→ Dataset excerpts:
_ _ _ _ _ _ _

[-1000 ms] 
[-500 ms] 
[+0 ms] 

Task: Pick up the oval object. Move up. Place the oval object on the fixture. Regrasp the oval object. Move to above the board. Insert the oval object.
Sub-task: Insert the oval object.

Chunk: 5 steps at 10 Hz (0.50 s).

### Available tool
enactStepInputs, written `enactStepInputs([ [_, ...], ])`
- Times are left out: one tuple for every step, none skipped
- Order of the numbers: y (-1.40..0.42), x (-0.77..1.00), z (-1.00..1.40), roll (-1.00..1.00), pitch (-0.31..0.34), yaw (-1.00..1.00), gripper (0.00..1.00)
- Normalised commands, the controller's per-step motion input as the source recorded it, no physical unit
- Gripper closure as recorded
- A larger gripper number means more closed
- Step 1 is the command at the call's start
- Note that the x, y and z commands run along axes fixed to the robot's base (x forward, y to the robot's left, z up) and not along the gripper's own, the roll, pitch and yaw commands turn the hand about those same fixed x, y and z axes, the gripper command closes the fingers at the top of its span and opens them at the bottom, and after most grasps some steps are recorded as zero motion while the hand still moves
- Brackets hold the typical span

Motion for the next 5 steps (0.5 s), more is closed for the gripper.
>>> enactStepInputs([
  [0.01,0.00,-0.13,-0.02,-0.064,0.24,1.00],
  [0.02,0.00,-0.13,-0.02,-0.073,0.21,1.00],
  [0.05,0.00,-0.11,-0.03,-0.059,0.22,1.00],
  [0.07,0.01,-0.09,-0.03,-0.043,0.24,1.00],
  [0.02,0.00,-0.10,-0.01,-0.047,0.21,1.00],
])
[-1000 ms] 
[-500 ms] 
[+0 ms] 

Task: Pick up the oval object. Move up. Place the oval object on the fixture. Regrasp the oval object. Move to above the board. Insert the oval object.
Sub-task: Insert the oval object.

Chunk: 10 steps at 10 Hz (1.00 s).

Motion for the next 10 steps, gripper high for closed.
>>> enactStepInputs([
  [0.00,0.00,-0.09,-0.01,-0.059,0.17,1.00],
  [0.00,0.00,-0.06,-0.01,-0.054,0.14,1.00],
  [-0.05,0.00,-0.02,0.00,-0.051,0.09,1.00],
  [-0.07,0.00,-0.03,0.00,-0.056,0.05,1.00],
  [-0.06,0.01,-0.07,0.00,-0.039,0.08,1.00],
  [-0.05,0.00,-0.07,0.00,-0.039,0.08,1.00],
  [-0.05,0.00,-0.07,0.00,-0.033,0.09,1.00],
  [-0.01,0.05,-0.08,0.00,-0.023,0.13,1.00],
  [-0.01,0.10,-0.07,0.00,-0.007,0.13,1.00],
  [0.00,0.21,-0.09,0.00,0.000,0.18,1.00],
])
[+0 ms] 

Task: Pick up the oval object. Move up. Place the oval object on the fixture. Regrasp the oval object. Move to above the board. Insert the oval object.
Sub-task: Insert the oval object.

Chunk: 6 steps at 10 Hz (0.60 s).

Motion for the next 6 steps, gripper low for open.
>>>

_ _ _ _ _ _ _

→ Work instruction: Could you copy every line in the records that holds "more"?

→ Your response:
- A larger gripper number means more closed
Motion for the next 5 steps (0.5 s), more is closed for the gripper.

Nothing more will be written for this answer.